Una de mis tareas domésticas en el tiempo de júbilo que vivo en la actualidad es el planchado semanal. Es un arte que he vuelto a practicar recordando mi etapa de soltería en la que iba con facilidad del timbo al tambo profesional y doméstico. Pero lo que he descubierto en el momento actual es el placer de hacerlo acompañado casi siempre por Mozart, porque mi transistor de toda la vida está anclado en el dial de Radio Clásica y casi siempre coincide la tarea de la plancha con un espacio de la mañana, Música a la carta, que me recuerda mis años de niñez y juventud en Madrid cuando también buscaba en una preciosa radio Philips (por si acaso sonaba una flauta querida, por casualidad) la música dedicada de los radioyentes anónimos que siempre pronunciaban la misma frase machacona de la época: “a Fulanito o Fulanita de Tal, que me estará escuchando”.

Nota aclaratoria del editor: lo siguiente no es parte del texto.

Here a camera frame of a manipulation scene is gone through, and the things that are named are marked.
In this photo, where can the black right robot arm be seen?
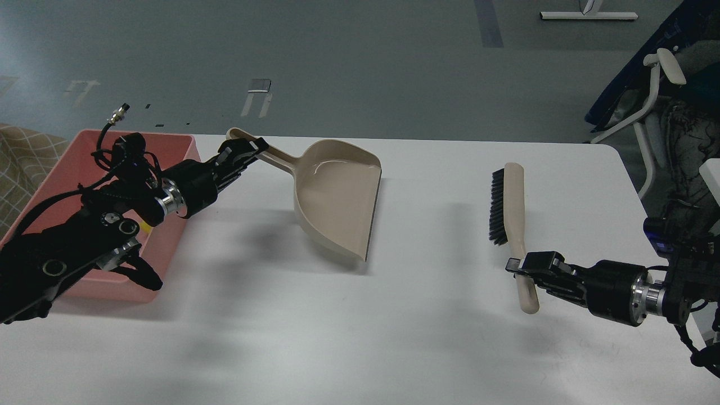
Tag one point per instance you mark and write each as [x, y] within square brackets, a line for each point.
[690, 281]

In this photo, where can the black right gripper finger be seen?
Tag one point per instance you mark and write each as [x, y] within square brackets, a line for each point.
[543, 265]
[572, 291]

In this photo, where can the yellow green sponge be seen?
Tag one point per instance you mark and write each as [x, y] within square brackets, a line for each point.
[146, 228]

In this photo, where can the seated person in teal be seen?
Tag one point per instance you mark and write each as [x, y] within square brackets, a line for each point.
[691, 133]

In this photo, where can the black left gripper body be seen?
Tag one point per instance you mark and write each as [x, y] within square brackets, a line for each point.
[189, 187]

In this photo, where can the white office chair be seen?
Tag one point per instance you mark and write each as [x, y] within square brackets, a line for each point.
[678, 60]

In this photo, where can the beige checkered cloth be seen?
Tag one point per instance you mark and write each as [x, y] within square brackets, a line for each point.
[27, 157]

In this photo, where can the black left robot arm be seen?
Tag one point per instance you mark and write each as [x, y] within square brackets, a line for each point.
[65, 236]

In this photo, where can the white desk base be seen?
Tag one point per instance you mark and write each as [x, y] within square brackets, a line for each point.
[591, 11]

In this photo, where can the beige hand brush black bristles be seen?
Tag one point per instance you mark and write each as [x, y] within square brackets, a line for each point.
[507, 226]

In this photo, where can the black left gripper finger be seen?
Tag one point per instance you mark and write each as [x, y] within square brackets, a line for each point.
[238, 153]
[227, 176]

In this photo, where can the beige plastic dustpan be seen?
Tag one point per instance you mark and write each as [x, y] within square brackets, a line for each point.
[336, 185]

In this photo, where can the pink plastic bin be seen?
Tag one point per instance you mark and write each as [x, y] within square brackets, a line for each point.
[77, 166]

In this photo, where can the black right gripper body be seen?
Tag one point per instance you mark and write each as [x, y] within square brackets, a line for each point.
[622, 292]

Hoy, una vez más, Mozart me ha acompañado en el momento de planchar una camisa. Ha sido una petición a la presentadora de ese espacio, Silvia Pérez Arroyo, que ha comentado lo solicitado por el oyente, sin saber que yo la estaba escuchando… Nada más y nada menos, que el Adagio del Concierto para piano, número 23 (K. 488). Es curioso, pero ya había recogido sensaciones especiales de este movimiento en un post escrito en 2012, que llevaba un título especial: La inteligencia es bella. He tardado en plancharla el tiempo de esta maravillosa composición, seis minutos y trece segundos (1), una obra que Mozart presentó en Viena el 7 de abril de 1786, en un acto de la Cuaresma, recaudando fondos para su propia supervivencia doméstica, bajo la denominación de concierto por suscripción. Las arrugas de la zona de botones, delantera, espalda, hombros, sisa, ¡mangas! y cuello han sucumbido bajo el peso implacable de la suela de mi plancha de vapor y la guía permanente de mi mano izquierda (sobre todo cuando se desliza sobre las mangas para evitar las arrugas ocultas), hasta quedar perfecta, colgada en su percha, en los compases finales del Adagio… He sentido en ese tiempo la utilidad de lo que algunos mal pensados llaman “placeres inútiles”.
Planchar también puede ser bello, incluso muy útil en tiempos de esos mal llamados placeres inútiles. No digamos si añadimos a este placer el hecho de que lo diga un hombre. Pero tenemos que empezar a normalizar estas situaciones sencillas, domésticas que permiten que la vida sea más amable, incluso bella. Cualquier momento de la vida puede serlo, en la clave que siempre vuelvo a leer en mi memoria de hipocampo, recordando mensajes que aprendí del guion de la película interpretada por Benigni, La vida es bella, leído por mí en bastantes ocasiones y recordado frecuentemente en este cuaderno de “derrota” (en lenguaje marino). Me ayudó a comprender también que la inteligencia es bella cuando ayuda a resolver los pequeños o grandes problemas del día a día. Guido Orefice o Roberto Benigni, tanto monta-monta tanto, el protagonista, explicaba bien cómo podíamos ser inteligentes al soñar en proyectos: poniendo (creando) una librería, leyendo a Schopenhauer por su canto a la voluntad como motor de la vida y sabiendo distinguir el norte del sur. También, porque cuidaba de forma impecable la amistad con su amigo Ferruccio, tapicero y poeta. Hasta el último momento.
Es verdad lo dicho anteriormente. Hoy, la inteligencia también es bella incluso en tiempos de júbilo, planchando… Eso sí, con Mozart.
Sevilla, 20/II/2018
NOTA: el vídeo pertenece a una campaña publicitaria de Air France. Es una historia muy corta: un vuelo. Una pareja de bailarines franceses, Benjamín Millepied (el responsable de la coreografía de la película Cisne Negro) y Virgine Caussin, interpretan una coreografía, El vuelo, sobre un espejo de 400 metros cuadrados instalado sobre la arena del desierto en Marruecos, nacida a partir de un beso, que constituye la metáfora del vuelo de un avión. Un spot de Air France que me acercó en su momento a Mozart, porque la música de fondo es su maravilloso Adagio del Concierto para piano, número 23 (K. 488).
(1) La interpretación del Adagio citado la escucho habitualmente en la versión de la Orchestra Philharmonia, dirigida por Paul Freeman y grabada en la Iglesia de San Agustín en Londres, en el año 1992 (MOZART, Complete Works, 2006, Brilliant Classics (250 Years).